• **Aim of the exercise**
Filter the listing down to the lines containing the word "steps".

Data supplied Block Start

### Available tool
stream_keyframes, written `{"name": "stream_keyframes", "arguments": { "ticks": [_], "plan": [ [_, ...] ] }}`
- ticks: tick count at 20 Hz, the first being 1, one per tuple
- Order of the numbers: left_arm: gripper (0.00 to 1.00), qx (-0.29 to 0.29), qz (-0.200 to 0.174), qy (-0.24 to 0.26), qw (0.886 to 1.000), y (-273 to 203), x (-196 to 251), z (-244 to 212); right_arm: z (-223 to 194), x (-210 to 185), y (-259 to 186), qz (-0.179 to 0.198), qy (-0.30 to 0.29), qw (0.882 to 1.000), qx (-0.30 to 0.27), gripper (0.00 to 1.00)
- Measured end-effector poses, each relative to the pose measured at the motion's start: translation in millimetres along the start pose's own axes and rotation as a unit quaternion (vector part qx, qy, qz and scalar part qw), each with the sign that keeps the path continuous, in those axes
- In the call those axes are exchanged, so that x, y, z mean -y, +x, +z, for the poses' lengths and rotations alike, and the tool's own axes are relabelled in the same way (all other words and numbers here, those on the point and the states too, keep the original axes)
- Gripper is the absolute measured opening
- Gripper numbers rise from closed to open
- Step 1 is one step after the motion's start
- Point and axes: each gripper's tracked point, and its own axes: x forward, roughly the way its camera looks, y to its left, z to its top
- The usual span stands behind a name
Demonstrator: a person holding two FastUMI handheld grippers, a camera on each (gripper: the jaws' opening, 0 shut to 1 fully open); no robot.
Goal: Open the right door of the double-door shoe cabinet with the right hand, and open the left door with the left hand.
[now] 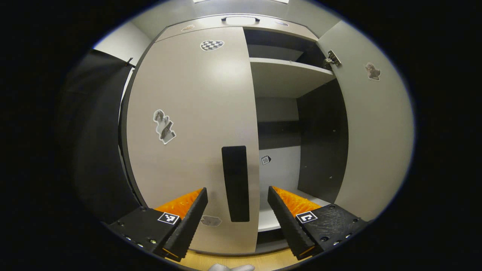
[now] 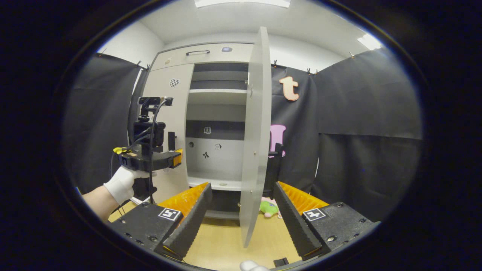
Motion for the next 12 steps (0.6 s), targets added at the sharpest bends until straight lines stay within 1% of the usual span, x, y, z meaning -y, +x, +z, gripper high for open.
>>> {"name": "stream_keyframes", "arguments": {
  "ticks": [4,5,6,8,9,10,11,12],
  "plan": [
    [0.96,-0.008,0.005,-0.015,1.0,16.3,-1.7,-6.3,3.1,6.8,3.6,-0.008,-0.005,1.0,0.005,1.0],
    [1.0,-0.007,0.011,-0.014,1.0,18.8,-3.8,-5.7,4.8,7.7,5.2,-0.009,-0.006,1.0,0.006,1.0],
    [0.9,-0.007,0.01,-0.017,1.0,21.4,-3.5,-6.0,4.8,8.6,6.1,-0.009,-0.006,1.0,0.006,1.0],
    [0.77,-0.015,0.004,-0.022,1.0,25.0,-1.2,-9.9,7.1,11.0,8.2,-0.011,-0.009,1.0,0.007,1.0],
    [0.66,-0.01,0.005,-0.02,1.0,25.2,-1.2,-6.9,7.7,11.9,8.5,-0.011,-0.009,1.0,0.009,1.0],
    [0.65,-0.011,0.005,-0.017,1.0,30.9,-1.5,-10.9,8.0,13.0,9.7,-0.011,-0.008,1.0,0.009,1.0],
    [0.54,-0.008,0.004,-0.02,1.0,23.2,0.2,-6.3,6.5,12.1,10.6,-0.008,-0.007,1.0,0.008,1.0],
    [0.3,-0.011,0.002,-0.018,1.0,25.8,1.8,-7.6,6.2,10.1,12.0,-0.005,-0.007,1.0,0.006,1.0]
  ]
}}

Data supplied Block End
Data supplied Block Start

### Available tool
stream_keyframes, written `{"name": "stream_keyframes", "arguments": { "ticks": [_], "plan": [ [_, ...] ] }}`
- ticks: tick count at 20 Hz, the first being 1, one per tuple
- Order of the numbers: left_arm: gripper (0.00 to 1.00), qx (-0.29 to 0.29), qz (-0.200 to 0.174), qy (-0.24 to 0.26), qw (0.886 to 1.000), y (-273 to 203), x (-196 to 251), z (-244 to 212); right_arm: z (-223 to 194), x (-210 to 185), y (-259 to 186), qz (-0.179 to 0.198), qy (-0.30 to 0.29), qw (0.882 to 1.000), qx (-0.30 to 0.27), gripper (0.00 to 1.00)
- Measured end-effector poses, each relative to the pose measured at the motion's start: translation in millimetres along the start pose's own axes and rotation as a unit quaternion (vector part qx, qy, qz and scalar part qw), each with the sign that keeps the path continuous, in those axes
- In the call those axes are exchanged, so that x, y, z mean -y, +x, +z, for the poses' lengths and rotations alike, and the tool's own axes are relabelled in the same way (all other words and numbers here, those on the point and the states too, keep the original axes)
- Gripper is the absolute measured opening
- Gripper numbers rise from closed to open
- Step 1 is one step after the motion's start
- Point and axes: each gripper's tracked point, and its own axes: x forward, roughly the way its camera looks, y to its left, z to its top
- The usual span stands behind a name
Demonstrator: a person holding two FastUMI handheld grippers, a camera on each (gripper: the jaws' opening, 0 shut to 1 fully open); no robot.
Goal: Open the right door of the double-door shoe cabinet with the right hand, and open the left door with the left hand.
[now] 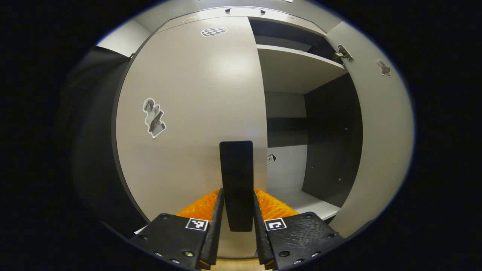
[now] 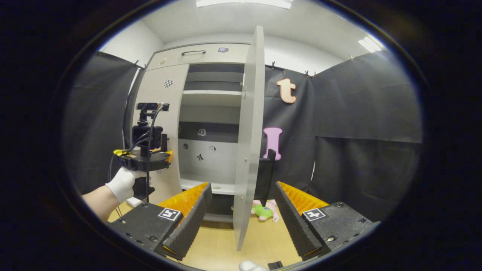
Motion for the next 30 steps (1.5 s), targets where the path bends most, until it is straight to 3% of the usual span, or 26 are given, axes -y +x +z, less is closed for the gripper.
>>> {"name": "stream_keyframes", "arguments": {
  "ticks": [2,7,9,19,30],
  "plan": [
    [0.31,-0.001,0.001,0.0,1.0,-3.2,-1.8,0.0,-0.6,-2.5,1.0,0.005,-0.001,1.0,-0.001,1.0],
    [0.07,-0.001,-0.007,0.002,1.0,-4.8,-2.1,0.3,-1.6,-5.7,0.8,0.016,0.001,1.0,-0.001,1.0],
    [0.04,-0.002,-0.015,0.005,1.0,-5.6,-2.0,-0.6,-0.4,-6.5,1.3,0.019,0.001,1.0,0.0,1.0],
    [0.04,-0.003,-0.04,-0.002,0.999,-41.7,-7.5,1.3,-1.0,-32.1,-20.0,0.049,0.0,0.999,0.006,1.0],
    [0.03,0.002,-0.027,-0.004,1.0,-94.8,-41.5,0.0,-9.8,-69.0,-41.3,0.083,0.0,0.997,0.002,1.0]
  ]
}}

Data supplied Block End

• **Task answer**
Motion for the next 12 steps (0.6 s), targets added at the sharpest bends until straight lines stay within 1% of the usual span, x, y, z meaning -y, +x, +z, gripper high for open.
Motion for the next 30 steps (1.5 s), targets where the path bends most, until it is straight to 3% of the usual span, or 26 are given, axes -y +x +z, less is closed for the gripper.

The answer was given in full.